What's remarkable about each woman's tale is how each has assigned to it a specific, often exquisitely balanced tone--some monologues are both written and delivered with a crisp poignancy, while other pieces are more removed from their emotional core, exuding an almost deliberately sinister frigidity. One spine-chilling monologue concerns a "secret" abortion--clearly a topic to stir the mind and beat the heart--while a chortle-inducing story of a desensitized wedding consultant has a rhythmic, comedic punch that lightens the evening just in time.
As appropriate to the lifecycle of many of nature's creatures, Bedside Manners begins in spring--just in time, for example, for a cunning female assassin to ruefully recall her unnerving international exploits. The women of summer, on the contrary, are warm, with the most exuberant observations coming from a blind woman--played by Lucia Puccia Ruvolo, a longstanding member of the acclaimed Theatre by the Blind--who decides to embrace her new life willfully, rather than focus on what she's already lost. The women of autumn almost unanimously reflect life's inevitable departures. And, finally, the women of winter bring forth a mixture of chills and a tincture of thrills, all at once contrasting a professional skier's exuberant hopes and hoop-hockey dreams with the vengeful streak running through an angry, very-wronged woman.
Credit also must go to the director, Tom Franco, who weaves the spells, shocks and stories of these 15 women with a fluidity and instinctual feeling for pace that compliments Stephenson's roller-coaster compulsions, thus maintaining the equilibrium between dark and light, hot and cold, the refreshing and the familiar.

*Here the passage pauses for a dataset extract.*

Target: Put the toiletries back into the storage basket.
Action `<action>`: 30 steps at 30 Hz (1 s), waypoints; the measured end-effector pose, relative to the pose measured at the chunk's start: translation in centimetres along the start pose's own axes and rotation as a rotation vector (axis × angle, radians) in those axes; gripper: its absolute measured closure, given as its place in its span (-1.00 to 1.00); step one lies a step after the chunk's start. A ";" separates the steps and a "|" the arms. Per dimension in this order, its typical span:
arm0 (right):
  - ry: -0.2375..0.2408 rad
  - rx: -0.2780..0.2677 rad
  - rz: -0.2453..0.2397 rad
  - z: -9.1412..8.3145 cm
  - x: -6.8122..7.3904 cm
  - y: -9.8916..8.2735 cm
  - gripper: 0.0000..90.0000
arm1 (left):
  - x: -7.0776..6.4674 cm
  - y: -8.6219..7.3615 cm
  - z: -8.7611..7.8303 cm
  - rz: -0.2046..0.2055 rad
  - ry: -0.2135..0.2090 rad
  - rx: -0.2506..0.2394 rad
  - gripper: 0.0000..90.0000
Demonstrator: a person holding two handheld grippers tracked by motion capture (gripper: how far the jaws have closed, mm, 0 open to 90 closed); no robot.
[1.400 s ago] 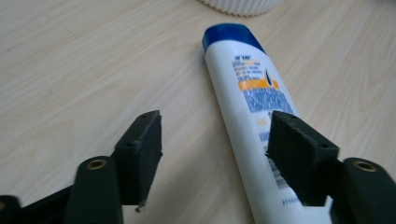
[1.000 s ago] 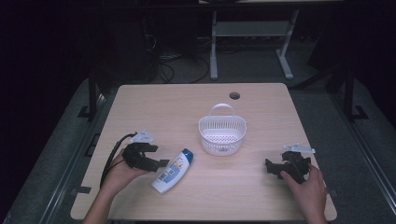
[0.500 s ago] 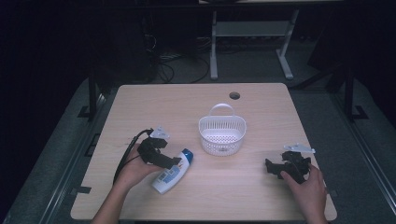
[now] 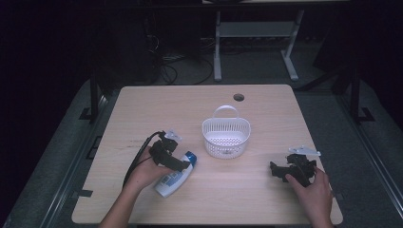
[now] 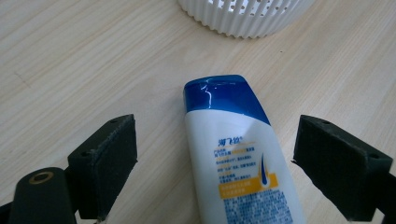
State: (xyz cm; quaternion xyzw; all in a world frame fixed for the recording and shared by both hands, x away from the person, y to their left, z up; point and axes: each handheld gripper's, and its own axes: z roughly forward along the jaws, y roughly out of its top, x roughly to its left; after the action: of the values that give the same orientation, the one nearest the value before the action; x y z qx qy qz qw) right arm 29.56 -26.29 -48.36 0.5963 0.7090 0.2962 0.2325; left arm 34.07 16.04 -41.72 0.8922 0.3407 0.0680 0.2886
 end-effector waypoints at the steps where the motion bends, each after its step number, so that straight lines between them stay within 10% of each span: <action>1: 0.000 0.000 0.000 0.0 0.0 0.0 -1.00 | 0.0 0.1 0.1 0.001 0.000 0.006 -0.70; 30: 0.000 0.000 0.000 0.0 0.0 0.0 -1.00 | -1.2 0.4 4.2 0.011 0.026 0.138 -0.69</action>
State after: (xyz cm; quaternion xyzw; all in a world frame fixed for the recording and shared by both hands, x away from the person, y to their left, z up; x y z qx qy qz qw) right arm 29.56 -26.28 -48.36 0.5963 0.7090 0.2962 0.2324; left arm 34.78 13.06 -44.83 0.9109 0.3432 0.0576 0.2219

The production even speaks to our subconscious, with a stage warmly dappled with beautiful lighting that changes hues by season, aided by special gels projecting amorphous images that come to symbolize and crystallize the moment.

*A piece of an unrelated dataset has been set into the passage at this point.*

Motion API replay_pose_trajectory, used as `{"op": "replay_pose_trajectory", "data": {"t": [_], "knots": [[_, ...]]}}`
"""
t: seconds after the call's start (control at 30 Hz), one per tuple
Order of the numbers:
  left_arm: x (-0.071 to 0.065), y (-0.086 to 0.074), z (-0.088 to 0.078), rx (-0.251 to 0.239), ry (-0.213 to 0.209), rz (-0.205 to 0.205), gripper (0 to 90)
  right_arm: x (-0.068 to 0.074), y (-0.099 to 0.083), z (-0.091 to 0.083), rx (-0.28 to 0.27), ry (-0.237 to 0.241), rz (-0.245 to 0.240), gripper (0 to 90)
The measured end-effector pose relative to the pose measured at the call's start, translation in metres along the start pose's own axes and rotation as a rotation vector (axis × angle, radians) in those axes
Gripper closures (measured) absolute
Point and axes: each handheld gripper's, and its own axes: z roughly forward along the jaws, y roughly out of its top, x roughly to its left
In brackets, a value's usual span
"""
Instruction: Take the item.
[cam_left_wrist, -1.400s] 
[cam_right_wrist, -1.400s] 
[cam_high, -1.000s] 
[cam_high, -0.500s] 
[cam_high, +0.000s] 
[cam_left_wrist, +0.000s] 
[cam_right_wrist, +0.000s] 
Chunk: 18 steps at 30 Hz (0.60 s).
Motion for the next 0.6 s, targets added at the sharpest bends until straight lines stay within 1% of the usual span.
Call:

The play would undoubtedly breathe a little better if it weren't restricted to such a teensy-weensy stage (sitting in the space itself is rather like wearing a girdle). But by turning the intimate seating arrangement into a virtue, Franco has blocked the play so that audience members can see most of the bold angles coming from the characters, each making bold choices in what is often the boldest of terms.